● **Data below**:
★ ★ ★ ★ ★

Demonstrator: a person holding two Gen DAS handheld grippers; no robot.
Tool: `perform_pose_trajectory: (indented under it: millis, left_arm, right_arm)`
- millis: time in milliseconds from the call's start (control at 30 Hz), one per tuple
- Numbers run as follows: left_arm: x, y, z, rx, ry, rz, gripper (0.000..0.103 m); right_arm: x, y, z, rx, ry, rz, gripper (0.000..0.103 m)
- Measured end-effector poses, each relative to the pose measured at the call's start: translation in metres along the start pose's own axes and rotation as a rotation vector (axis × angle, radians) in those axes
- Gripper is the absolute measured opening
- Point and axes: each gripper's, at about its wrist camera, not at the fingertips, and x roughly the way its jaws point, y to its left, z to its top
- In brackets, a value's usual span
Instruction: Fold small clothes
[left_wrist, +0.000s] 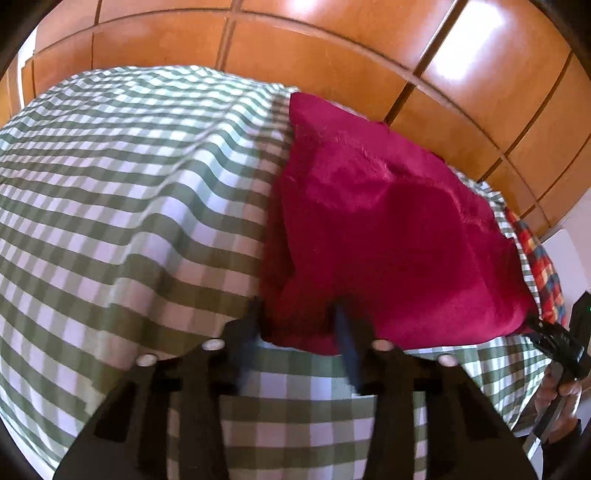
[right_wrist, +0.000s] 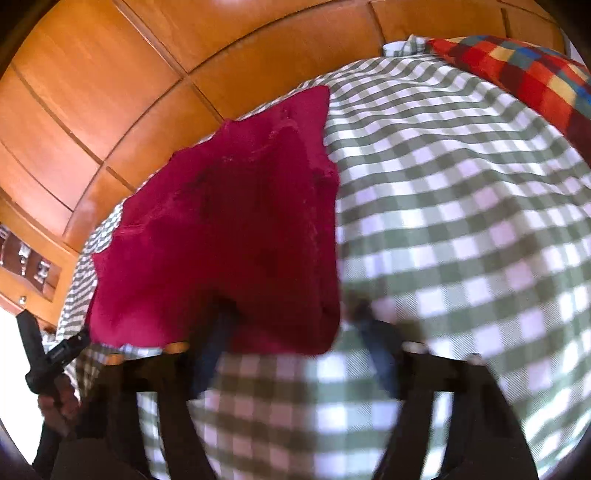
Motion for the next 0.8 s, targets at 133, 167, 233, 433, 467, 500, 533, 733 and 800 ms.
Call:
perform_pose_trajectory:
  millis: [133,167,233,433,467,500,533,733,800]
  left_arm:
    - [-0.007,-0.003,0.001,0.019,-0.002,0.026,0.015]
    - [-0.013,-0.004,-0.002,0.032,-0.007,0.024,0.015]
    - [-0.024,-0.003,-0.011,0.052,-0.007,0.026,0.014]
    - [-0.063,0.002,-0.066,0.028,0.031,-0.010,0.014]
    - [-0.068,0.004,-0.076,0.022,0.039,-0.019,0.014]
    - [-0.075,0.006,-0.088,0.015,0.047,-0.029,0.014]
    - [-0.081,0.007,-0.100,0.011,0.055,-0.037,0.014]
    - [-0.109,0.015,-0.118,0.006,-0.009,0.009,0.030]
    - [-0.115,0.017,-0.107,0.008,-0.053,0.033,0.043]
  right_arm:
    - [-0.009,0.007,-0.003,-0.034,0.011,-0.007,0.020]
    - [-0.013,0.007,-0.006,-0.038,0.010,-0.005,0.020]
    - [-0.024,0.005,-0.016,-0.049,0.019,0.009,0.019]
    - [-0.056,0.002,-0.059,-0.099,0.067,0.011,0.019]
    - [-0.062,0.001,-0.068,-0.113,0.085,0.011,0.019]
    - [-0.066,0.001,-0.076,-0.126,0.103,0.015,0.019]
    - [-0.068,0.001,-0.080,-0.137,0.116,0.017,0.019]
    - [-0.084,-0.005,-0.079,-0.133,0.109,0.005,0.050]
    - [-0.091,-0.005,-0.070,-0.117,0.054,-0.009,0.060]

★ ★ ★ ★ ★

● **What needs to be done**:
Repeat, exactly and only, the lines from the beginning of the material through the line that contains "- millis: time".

● **Task response**:
Demonstrator: a person holding two Gen DAS handheld grippers; no robot.
Tool: `perform_pose_trajectory: (indented under it: millis, left_arm, right_arm)`
- millis: time in milliseconds from the call's start (control at 30 Hz), one per tuple

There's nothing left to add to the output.